We want to contribute meaningfully to Africa’s transformation and inclusion story not through statistics but through credibility, competence and earned trust. Our ambition is to demonstrate that independent African agencies can operate at the highest level of strategic and executional excellence while helping organisations navigate complexity with clarity and confidence. Ultimately, we want to contribute to building institutions that are competitive on a global stage.

Were there mentors or experiences that shaped your leadership style?

My leadership journey has been shaped by people who believed in me and experiences that pushed me to grow. I’ve been lucky to learn from strong women — mentors at university who opened my eyes to the professional world, business coaches who guided me through my early entrepreneurial steps, and leaders who sharpened my marketing and communications skills.

At the same time, many of my most important lessons came from challenging moments that required resilience, difficult decisions and accountability. Together, these influences shaped how I lead today and reinforced a belief I hold strongly that leadership is not built alone, and that as we grow, we have a responsibility to create opportunities for others as well.

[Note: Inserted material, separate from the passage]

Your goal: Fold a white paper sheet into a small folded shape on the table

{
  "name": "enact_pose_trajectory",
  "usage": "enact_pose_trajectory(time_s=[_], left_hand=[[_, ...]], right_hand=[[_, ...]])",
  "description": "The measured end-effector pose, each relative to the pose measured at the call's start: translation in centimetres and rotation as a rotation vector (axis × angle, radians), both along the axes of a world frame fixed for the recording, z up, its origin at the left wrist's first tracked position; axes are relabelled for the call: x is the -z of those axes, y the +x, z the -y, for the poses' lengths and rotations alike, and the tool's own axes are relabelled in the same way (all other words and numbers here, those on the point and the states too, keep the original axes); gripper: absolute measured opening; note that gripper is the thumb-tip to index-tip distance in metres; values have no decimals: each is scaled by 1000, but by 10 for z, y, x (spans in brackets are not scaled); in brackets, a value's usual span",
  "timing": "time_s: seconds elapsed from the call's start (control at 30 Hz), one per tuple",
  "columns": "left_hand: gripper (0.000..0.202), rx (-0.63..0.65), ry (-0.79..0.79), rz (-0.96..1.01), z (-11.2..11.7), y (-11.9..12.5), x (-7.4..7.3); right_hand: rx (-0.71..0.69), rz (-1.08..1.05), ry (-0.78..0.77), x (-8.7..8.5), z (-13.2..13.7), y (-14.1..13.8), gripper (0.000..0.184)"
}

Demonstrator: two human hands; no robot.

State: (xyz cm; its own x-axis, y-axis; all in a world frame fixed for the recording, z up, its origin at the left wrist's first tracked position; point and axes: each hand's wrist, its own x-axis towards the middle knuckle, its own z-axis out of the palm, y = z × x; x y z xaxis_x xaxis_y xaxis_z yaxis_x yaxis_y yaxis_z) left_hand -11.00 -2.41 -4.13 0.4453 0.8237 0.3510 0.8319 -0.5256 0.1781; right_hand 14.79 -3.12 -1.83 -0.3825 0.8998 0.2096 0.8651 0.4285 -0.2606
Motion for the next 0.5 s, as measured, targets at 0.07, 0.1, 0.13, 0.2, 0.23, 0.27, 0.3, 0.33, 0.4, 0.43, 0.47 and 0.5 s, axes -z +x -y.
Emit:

As you step into this next chapter, what excites you most about the future?

I am deeply excited about this next chapter personally and for the agency because it represents progression after a period of real testing and growth. There were moments of uncertainty along the journey, but overcoming those challenges strengthened both the business and my leadership. This is our seventh year, which for me as a deeply spiritual person symbolises completion and readiness for the next level.

I have devoted my career to building an entrepreneurial path in integrated marketing and communications, and this phase feels like stepping fully into purpose with clarity, confidence and ambition. This is my purpose, and I intend to continue pursuing excellence with everything I have.